== GOAL OF THE EXERCISE ==
Please output exactly the part of the records below that opens with the line containing "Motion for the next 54" and closes with the line containing "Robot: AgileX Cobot", both lines included, and nothing else.

== PROVIDED RECORDS ==

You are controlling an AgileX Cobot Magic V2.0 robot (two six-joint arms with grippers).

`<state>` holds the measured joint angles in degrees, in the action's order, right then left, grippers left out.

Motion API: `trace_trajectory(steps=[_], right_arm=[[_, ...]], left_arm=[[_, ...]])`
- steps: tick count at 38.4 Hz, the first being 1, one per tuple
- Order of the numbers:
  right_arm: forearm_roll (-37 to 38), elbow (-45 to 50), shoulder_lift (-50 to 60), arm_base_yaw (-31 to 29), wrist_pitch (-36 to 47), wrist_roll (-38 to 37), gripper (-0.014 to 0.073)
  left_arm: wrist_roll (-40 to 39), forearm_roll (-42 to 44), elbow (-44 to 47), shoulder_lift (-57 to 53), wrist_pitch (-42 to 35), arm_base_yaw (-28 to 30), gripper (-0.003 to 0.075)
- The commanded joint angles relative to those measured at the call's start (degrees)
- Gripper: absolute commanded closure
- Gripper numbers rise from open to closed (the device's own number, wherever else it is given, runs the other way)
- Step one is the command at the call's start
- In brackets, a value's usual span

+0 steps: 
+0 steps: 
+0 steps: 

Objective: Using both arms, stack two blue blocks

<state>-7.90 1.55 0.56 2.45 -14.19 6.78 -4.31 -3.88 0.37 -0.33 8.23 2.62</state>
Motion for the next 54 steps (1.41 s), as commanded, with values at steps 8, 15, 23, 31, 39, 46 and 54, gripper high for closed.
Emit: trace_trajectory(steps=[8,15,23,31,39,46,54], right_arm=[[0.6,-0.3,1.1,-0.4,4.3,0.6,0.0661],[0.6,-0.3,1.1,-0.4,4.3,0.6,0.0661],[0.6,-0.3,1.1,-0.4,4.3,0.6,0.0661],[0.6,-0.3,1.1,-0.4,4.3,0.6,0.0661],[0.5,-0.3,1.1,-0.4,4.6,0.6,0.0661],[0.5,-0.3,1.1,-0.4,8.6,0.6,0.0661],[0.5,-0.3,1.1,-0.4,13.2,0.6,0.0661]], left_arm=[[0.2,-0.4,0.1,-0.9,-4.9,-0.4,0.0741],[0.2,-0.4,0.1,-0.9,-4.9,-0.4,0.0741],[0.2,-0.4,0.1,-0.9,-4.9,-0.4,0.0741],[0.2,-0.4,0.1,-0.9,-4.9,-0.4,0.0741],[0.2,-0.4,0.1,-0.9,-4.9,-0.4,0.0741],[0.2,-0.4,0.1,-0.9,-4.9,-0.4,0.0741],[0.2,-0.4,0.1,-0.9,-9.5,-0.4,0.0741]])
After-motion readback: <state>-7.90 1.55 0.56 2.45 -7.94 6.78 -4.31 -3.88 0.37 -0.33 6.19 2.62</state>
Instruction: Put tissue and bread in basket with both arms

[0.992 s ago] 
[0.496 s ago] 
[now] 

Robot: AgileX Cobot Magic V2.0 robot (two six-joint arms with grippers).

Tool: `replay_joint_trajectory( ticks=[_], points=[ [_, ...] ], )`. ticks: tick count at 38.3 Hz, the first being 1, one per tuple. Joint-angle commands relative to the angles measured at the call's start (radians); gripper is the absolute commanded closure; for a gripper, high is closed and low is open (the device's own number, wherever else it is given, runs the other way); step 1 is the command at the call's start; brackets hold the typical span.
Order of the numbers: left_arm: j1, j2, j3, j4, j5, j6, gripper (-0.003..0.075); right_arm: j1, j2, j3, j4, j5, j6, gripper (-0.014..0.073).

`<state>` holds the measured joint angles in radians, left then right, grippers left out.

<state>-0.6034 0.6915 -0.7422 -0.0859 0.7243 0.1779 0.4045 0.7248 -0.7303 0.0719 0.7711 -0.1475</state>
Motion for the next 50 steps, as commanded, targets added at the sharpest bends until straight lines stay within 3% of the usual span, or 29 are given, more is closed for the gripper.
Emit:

== RESULT OF THE TASK ==
Motion for the next 54 steps (1.41 s), as commanded, with values at steps 8, 15, 23, 31, 39, 46 and 54, gripper high for closed.
Emit: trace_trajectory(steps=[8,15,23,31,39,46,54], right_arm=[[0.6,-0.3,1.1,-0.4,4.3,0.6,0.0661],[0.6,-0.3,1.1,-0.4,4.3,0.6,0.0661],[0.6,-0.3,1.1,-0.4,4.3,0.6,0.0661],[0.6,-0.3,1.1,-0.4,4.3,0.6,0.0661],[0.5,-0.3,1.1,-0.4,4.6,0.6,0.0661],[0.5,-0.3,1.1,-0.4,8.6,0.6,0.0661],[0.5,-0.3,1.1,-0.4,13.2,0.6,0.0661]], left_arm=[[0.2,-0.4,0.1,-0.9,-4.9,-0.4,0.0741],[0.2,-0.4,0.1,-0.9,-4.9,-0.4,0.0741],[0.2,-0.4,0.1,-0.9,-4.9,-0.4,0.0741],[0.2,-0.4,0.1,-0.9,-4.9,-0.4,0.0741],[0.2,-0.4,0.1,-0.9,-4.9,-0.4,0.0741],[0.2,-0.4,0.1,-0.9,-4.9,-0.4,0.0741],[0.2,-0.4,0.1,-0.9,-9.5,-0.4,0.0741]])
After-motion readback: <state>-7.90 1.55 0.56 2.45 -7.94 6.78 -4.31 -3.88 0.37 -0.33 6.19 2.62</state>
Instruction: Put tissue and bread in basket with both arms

[0.992 s ago] 
[0.496 s ago] 
[now] 

Robot: AgileX Cobot Magic V2.0 robot (two six-joint arms with grippers).

The output has been given in full.